- **TASK OBJECTIVE**: From the records below, transcribe exactly the lines that begin at the line with "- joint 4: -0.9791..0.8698" and end at the line with "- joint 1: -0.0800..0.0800", both included.

- **GIVEN RECORDS**:
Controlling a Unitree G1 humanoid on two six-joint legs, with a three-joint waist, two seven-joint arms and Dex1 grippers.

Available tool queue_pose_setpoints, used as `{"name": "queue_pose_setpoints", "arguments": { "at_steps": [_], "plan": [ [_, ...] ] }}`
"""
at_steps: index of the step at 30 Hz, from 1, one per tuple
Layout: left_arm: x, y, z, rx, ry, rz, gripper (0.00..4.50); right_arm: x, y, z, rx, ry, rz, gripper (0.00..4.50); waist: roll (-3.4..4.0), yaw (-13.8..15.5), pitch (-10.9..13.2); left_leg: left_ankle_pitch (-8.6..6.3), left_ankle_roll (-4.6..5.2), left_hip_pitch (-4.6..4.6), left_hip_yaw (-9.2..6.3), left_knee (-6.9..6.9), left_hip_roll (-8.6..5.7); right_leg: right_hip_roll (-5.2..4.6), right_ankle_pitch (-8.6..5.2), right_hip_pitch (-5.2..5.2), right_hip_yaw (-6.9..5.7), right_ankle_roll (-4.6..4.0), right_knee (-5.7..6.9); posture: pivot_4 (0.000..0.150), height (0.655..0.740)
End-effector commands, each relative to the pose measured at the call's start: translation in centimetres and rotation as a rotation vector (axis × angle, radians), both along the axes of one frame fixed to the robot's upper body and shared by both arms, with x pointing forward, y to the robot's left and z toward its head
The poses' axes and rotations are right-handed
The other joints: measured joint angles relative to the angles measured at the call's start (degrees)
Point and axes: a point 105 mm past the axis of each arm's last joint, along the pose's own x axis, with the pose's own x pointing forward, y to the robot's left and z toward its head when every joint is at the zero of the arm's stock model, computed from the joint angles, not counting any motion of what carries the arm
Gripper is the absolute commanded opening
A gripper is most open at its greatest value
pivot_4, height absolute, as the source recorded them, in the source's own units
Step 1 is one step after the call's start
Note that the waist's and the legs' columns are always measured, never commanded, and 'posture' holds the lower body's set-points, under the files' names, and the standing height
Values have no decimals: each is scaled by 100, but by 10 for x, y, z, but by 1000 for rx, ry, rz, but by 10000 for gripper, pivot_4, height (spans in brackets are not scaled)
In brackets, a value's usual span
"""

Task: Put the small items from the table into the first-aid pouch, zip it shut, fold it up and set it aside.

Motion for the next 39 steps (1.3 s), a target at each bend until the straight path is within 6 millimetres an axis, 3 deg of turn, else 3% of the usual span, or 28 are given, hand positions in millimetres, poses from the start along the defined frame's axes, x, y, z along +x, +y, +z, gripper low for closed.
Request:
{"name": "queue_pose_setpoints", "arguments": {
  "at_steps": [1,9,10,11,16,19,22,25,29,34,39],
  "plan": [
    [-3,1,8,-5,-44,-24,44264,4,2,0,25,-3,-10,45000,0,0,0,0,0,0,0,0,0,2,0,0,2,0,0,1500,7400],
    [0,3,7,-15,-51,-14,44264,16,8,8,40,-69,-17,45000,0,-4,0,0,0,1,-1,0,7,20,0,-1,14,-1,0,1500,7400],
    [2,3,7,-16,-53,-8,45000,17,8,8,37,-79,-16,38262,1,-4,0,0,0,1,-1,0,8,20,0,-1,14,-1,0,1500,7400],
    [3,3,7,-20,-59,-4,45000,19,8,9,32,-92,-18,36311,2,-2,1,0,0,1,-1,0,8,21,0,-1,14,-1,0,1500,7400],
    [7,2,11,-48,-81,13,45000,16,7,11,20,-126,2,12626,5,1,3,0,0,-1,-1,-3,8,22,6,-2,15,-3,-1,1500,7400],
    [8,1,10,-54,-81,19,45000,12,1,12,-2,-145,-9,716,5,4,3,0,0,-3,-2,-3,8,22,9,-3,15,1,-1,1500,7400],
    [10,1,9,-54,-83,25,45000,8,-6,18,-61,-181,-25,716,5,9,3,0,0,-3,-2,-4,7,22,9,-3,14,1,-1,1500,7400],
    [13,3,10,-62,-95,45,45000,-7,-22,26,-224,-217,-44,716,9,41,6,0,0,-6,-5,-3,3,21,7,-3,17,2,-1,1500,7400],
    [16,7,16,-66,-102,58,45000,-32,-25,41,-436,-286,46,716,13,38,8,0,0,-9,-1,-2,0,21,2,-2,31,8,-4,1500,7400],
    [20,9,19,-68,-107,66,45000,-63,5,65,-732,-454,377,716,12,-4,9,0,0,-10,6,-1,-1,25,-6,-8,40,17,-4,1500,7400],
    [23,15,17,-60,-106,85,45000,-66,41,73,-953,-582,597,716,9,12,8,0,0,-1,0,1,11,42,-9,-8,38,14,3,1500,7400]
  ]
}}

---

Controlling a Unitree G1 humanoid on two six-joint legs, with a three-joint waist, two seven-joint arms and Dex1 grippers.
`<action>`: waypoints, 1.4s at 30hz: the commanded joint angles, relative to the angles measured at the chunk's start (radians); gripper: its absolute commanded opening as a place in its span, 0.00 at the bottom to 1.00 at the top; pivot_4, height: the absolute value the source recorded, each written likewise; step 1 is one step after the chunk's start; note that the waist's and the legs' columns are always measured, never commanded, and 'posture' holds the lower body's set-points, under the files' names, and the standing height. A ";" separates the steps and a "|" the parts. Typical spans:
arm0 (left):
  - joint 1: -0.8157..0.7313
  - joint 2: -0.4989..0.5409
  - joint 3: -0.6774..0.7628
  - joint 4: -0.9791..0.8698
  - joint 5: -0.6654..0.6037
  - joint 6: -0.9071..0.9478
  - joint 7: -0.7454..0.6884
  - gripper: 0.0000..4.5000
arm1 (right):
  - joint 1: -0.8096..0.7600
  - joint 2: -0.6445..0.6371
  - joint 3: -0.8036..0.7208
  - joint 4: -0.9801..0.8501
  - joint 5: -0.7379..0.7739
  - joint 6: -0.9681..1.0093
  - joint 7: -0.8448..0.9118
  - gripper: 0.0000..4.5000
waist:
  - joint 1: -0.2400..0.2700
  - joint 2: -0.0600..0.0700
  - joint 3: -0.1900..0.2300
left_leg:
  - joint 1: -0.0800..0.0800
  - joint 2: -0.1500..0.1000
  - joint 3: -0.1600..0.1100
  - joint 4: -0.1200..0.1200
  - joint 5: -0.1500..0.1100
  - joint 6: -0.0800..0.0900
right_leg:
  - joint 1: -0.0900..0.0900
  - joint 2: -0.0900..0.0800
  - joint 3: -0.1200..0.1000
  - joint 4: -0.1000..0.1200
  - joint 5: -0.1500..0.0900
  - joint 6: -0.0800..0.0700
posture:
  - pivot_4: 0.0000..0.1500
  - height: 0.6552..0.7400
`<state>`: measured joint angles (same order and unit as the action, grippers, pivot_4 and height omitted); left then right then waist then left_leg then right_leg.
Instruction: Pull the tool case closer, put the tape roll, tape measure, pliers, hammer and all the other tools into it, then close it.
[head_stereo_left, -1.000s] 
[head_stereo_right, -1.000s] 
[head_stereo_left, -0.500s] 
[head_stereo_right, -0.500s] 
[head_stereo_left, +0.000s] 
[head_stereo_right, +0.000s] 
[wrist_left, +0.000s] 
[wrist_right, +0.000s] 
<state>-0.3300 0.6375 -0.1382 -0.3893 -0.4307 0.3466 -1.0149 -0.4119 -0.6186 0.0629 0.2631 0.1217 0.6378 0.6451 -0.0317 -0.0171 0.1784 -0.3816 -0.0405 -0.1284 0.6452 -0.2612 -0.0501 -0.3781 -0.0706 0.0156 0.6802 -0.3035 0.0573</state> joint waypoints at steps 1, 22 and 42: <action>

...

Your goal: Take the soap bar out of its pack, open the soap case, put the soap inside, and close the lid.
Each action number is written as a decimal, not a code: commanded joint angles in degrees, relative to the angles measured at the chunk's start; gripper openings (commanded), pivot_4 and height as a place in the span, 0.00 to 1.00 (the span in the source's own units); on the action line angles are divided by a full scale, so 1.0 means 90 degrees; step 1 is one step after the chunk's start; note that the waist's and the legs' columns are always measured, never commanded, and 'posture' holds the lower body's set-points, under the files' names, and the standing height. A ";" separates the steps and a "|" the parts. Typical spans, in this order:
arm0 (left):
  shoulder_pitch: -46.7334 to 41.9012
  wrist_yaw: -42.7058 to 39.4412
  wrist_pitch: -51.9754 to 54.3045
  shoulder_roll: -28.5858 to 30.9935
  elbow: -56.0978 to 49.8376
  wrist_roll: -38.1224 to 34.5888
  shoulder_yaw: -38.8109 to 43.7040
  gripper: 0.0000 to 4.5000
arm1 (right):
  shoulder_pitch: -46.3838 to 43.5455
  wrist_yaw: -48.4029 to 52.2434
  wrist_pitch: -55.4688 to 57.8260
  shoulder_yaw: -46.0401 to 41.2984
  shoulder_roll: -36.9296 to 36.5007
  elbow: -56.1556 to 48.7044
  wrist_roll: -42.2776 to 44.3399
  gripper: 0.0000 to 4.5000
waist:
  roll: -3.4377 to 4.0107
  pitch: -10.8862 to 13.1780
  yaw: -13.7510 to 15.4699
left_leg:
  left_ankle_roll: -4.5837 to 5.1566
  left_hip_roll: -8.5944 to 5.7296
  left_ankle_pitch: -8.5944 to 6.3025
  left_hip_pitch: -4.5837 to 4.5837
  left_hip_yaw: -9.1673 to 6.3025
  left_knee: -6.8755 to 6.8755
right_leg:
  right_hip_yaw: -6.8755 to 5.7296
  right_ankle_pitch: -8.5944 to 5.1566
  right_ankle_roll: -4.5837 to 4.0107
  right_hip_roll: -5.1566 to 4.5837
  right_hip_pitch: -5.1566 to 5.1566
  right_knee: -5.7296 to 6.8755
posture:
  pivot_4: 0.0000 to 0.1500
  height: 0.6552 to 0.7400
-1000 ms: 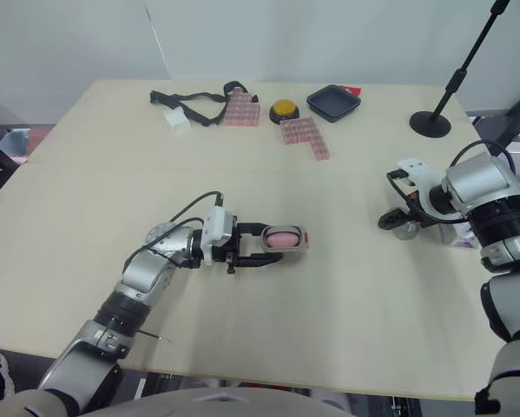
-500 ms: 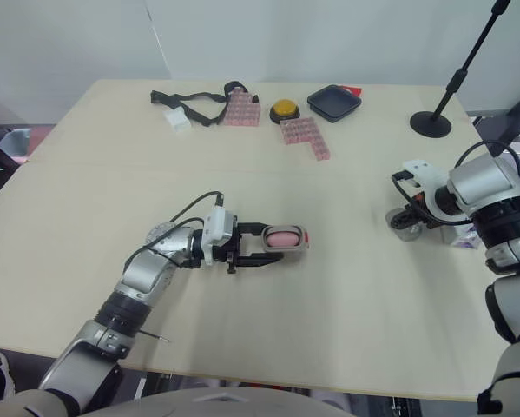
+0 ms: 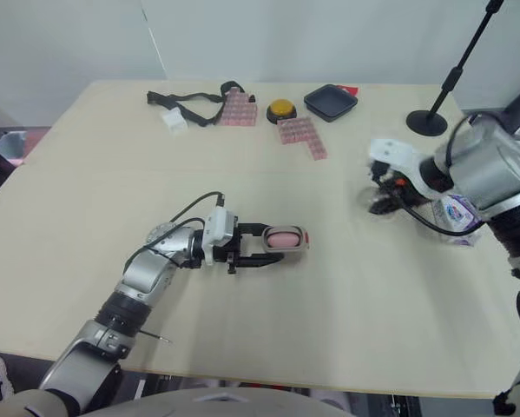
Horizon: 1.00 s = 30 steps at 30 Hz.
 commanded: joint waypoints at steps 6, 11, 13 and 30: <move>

- **RESULT OF THIS TASK**:
  - joint 4: -0.9791..0.8698
  - joint 5: -0.6654..0.6037
  - joint 6: -0.9071..0.9478
  - joint 7: -0.7454..0.6884
  - gripper: 0.0000..4.5000
arm1 (right):
  - joint 1: -0.8096..0.7600
  - joint 2: -0.6445..0.6371
  - joint 3: -0.8036..0.7208
  - joint 4: -0.9801..0.8501
  - joint 5: -0.7379..0.7739
  - joint 6: -0.9681..1.0093
  - joint 7: -0.8448..0.9118
  - gripper: 0.0000..4.5000
waist:
  - joint 1: -0.2400..0.2700
  - joint 2: -0.0600..0.0700
  - joint 3: -0.1900..0.2300
left_leg:
  - joint 1: -0.0800..0.0800

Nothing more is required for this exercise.